A chi-square test was used to test the incidence of stroke between women and men. The INR mean, median, and interquartile range was assessed at time of stroke. A t test was used to assess gender differences in TTR. A gender-stratified unadjusted Cox proportional hazard model, based on a pooled analysis of percent TTR, was used to determine how the hazard of ischemic stroke varied according to TTR. A fitted Cox proportional hazard regression model was used to determine the hazard of specific risk factors to the incidence of stroke. SAS 9.2 (SAS Institute, Cary, North Carolina) was used for the analyses.

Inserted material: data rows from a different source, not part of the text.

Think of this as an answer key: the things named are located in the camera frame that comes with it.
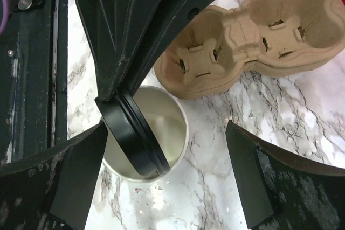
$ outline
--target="metal screw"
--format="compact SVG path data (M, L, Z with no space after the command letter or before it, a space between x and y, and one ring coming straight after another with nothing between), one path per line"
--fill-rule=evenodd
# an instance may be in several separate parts
M20 10L27 10L31 7L32 0L19 0L18 8Z
M7 51L7 55L10 57L13 57L13 55L15 54L15 52L13 50L8 50Z

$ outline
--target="white marble countertop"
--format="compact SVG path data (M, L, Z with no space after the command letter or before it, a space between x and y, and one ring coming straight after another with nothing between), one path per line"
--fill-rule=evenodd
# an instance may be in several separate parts
M242 0L216 0L237 7ZM160 86L151 71L144 85ZM94 62L75 1L69 2L68 135L99 122ZM311 72L272 79L243 73L227 92L181 104L190 123L182 163L151 184L122 180L104 166L86 229L235 229L246 223L225 140L229 119L309 159L345 168L345 51Z

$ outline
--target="cup rim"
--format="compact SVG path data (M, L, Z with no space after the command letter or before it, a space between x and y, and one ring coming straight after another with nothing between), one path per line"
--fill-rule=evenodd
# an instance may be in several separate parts
M148 85L145 85L145 86L140 86L139 88L151 88L151 89L154 89L154 90L157 90L157 91L160 91L164 94L166 94L167 96L170 97L171 100L173 100L177 106L179 107L181 113L182 113L182 116L183 116L183 120L184 120L184 123L186 125L186 133L185 133L185 140L184 140L184 145L183 145L183 149L176 161L176 163L170 168L170 171L167 172L166 174L164 175L159 175L157 177L154 177L154 178L151 178L151 179L134 179L134 178L129 178L127 176L124 176L120 173L118 173L114 168L112 168L108 163L107 161L105 160L104 156L103 156L103 163L105 164L105 166L110 169L112 171L112 173L114 173L115 175L117 175L118 177L122 178L122 179L125 179L127 181L130 181L130 182L136 182L136 183L150 183L150 182L154 182L162 177L164 177L165 175L169 174L174 168L177 167L177 165L181 162L181 160L183 159L184 155L185 155L185 152L187 150L187 147L188 147L188 144L189 144L189 123L188 123L188 120L187 120L187 115L181 105L181 103L178 101L178 99L176 97L174 97L173 95L171 95L170 93L168 93L165 89L162 89L160 87L156 87L156 86L148 86Z

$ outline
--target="black lid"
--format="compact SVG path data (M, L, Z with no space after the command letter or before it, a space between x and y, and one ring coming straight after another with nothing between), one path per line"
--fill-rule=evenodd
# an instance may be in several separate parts
M95 102L105 123L134 169L145 177L170 171L168 161L138 106L122 89L111 101Z

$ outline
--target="white paper cup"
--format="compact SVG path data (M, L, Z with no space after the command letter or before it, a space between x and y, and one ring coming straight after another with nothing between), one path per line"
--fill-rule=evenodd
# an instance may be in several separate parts
M133 99L172 171L182 160L189 143L189 125L181 104L167 91L153 86L141 86ZM114 174L133 182L152 182L162 177L156 173L149 178L138 174L109 129L103 162Z

Baseline characteristics of AFFIRM participants are listed in Table 1 . Nearly 40% were women, randomized equally to rate and rhythm control strategies. Women were older (71.3 ± 7.5 vs 68.3 ± 8.3, p < 0.0001) than men and more likely to be hypertensive (73% vs 69.4%, p = 0.01). There was no difference between women and men regarding history of stroke or transient ischemic attack (13.3% vs 13.4%, p = 0.94). Although not calculated previously in the AFFIRM trial, the CHADS 2 score was found to be higher for women than for men (3.7 ± 1.3 vs 2.5 ± 1.3, p <0.0001). Warfarin use was similar for women and men within their randomization arm over the course of the study.
|(n = 1,594)||(n = 2,466)|
|Age (years)||71.3 ± 7.5||68.3 ± 8.3||<0.0001|
|CHADS 2 ⁎||3.7 ± 1.3||2.5 ± 1.3||<0.0001|
|Age ≥75 years||34.8%||21.9%||<0.000001|
|Stroke/transient ischemic attack||13.3%||13.4%||0.94|
⁎ CHADS 2 score is comprised of 1 point each for congestive heart failure, hypertension, age ≥75 years, diabetes, and 2 points for previous stroke or transient ischemic attack.

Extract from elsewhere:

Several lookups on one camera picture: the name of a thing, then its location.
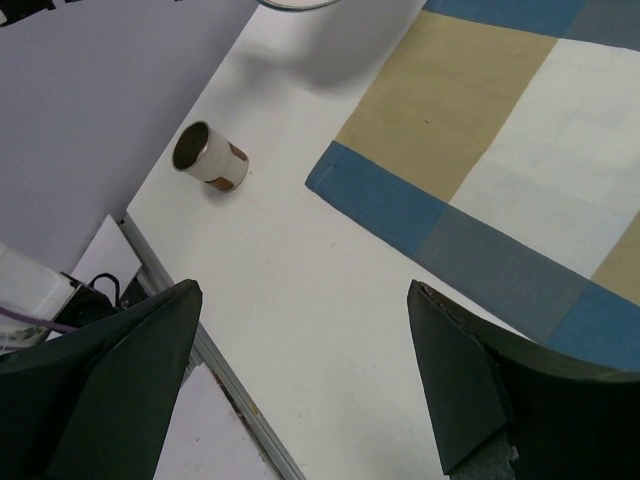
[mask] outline white fabric square
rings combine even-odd
[[[559,40],[451,205],[590,277],[640,209],[640,53]]]

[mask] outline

AFFIRM trial participants had 157 first-time ischemic strokes on or off warfarin anticoagulation ( Figure 1 ). Women had 80 ischemic strokes (5% overall incidence) and men had 77 ischemic strokes (3% overall incidence, odds ratio 1.6, 95% confidence interval 1.19 to 2.26, p = 0.002).

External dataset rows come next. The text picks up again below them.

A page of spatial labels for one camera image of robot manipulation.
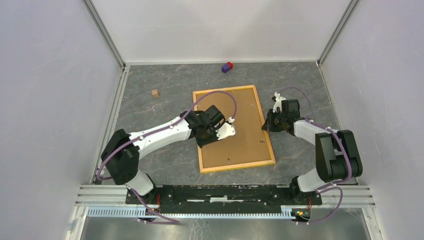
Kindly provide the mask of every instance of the cork board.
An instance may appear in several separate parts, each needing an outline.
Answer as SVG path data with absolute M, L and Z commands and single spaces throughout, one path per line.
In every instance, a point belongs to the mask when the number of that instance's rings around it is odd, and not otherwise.
M 198 147 L 200 172 L 209 173 L 275 164 L 276 158 L 270 136 L 267 131 L 261 130 L 265 119 L 256 87 L 248 85 L 194 91 L 194 102 L 202 95 L 215 90 L 229 92 L 237 101 L 237 113 L 233 123 L 235 135 L 202 148 Z M 203 98 L 195 110 L 205 111 L 211 105 L 215 105 L 226 119 L 233 115 L 232 99 L 221 93 Z

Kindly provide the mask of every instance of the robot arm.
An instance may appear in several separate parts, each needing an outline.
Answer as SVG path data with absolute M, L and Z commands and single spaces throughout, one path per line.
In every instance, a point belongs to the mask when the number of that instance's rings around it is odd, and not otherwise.
M 139 132 L 126 133 L 117 130 L 101 154 L 105 161 L 116 149 L 132 142 L 114 154 L 105 167 L 116 185 L 127 185 L 144 196 L 154 185 L 149 177 L 139 168 L 139 160 L 147 154 L 168 144 L 195 138 L 197 145 L 203 147 L 236 134 L 234 120 L 225 120 L 224 115 L 212 105 L 206 111 L 186 112 L 162 125 Z
M 295 177 L 292 187 L 298 193 L 308 193 L 332 181 L 346 179 L 348 176 L 346 160 L 328 128 L 318 127 L 311 124 L 311 120 L 301 117 L 298 100 L 285 99 L 280 97 L 277 92 L 272 100 L 275 102 L 274 107 L 268 110 L 262 129 L 269 132 L 286 131 L 315 146 L 315 168 L 306 174 Z M 332 129 L 332 131 L 341 140 L 347 153 L 352 169 L 351 176 L 359 177 L 363 172 L 363 167 L 353 133 L 350 130 Z

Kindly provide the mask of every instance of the white panel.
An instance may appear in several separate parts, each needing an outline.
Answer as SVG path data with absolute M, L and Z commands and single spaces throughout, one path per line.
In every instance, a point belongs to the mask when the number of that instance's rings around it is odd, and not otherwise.
M 120 68 L 81 0 L 1 1 L 0 29 L 0 239 L 64 239 Z
M 126 62 L 316 60 L 349 0 L 94 0 Z
M 424 1 L 360 1 L 324 62 L 387 239 L 422 239 Z

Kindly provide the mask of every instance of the floor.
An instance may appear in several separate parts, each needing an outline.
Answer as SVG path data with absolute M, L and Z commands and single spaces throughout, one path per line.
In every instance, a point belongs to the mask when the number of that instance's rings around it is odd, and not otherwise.
M 330 209 L 312 209 L 320 219 Z M 361 209 L 340 209 L 333 217 L 311 225 L 296 226 L 286 219 L 188 219 L 180 225 L 145 225 L 135 218 L 89 217 L 82 240 L 369 240 Z
M 264 115 L 273 107 L 271 97 L 283 87 L 295 86 L 310 97 L 313 119 L 332 128 L 337 121 L 323 79 L 315 62 L 236 63 L 228 73 L 221 64 L 133 65 L 116 122 L 127 133 L 166 123 L 193 104 L 193 91 L 256 85 Z M 151 90 L 160 96 L 153 98 Z M 300 101 L 302 116 L 310 110 L 295 90 L 283 97 Z M 200 174 L 194 139 L 175 142 L 139 161 L 157 185 L 192 184 L 288 184 L 292 178 L 315 167 L 315 147 L 288 133 L 270 133 L 276 164 Z

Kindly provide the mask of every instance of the wooden frame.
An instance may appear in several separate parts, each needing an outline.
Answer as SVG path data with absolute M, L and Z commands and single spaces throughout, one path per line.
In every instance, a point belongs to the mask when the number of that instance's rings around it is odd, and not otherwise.
M 261 123 L 264 124 L 265 123 L 264 114 L 262 113 L 261 103 L 259 102 L 258 92 L 256 91 L 255 85 L 246 85 L 246 86 L 236 86 L 236 87 L 226 87 L 226 88 L 194 91 L 193 92 L 193 102 L 196 102 L 197 95 L 199 95 L 199 94 L 206 94 L 206 93 L 216 91 L 216 90 L 233 91 L 233 90 L 245 90 L 245 89 L 252 89 L 253 90 L 254 98 L 256 100 L 257 110 L 259 112 L 259 117 L 260 117 Z M 216 166 L 216 167 L 204 168 L 203 167 L 202 149 L 200 147 L 197 147 L 198 156 L 199 156 L 200 173 L 204 174 L 204 173 L 219 172 L 219 171 L 225 171 L 225 170 L 242 169 L 242 168 L 250 168 L 250 167 L 260 167 L 260 166 L 275 164 L 276 163 L 276 157 L 274 156 L 274 151 L 273 151 L 273 147 L 271 145 L 270 135 L 266 131 L 264 131 L 264 135 L 265 135 L 265 141 L 266 141 L 266 144 L 268 146 L 269 155 L 271 156 L 271 159 L 248 162 L 248 163 L 226 165 L 226 166 Z

INR values were available for 83 participants who were prescribed warfarin at the time of ischemic stroke. The mean INR value was 2 for women (n = 44) and men (n = 39); median INR values were 1.7 (interquartile range 1.4 to 2.3) and 1.8 (interquartile range 1.3 to 2.5), respectively. Participants were excluded from this analysis if they were not prescribed warfarin at the time of first ischemic stroke or if INR values were unavailable. Women spent a greater percent time outside the therapeutic range compared to men (40 ± 0.7% vs 37 ± 0.5%, p = 0.001). Women were more likely to have subtherapeutic INRs (29 ± 0.7% vs 26 ± 0.5%, p = 0.0002; Table 2 ).
|Outside (%)||Below (%)|
|Women (n = 1,499)||40 ± 0.7||29 ± 0.7|
|Men (n = 2,337)||37 ± 0.5||26 ± 0.5|
Quartiles of study participants based on a pooled analysis of percent TTR were constructed (first quartile <46%, second quartile 47% to 65%, third quartile 66% to 80%, fourth quartile >80%; Figure 2 ). Hazard ratios for ischemic stroke were lower for each successive quartile of higher TTR for women (p = 0.01 to 0.0025, log-rank test). In comparison, higher TTR was not significantly associated with lower risk of ischemic stroke in men (lowest p = 0.186, log-rank test). Compared to men, women were more likely to have an ischemic stroke even if their TTR was ≥66% (p = 0.009; Figure 2 ). Female gender (hazard ratio 1.54, confidence interval 1.10 to 2.16, p = 0.012) conferred increased risk of ischemic stroke even after adjustment for other clinical factors found related to ischemic stroke ( Table 3 ).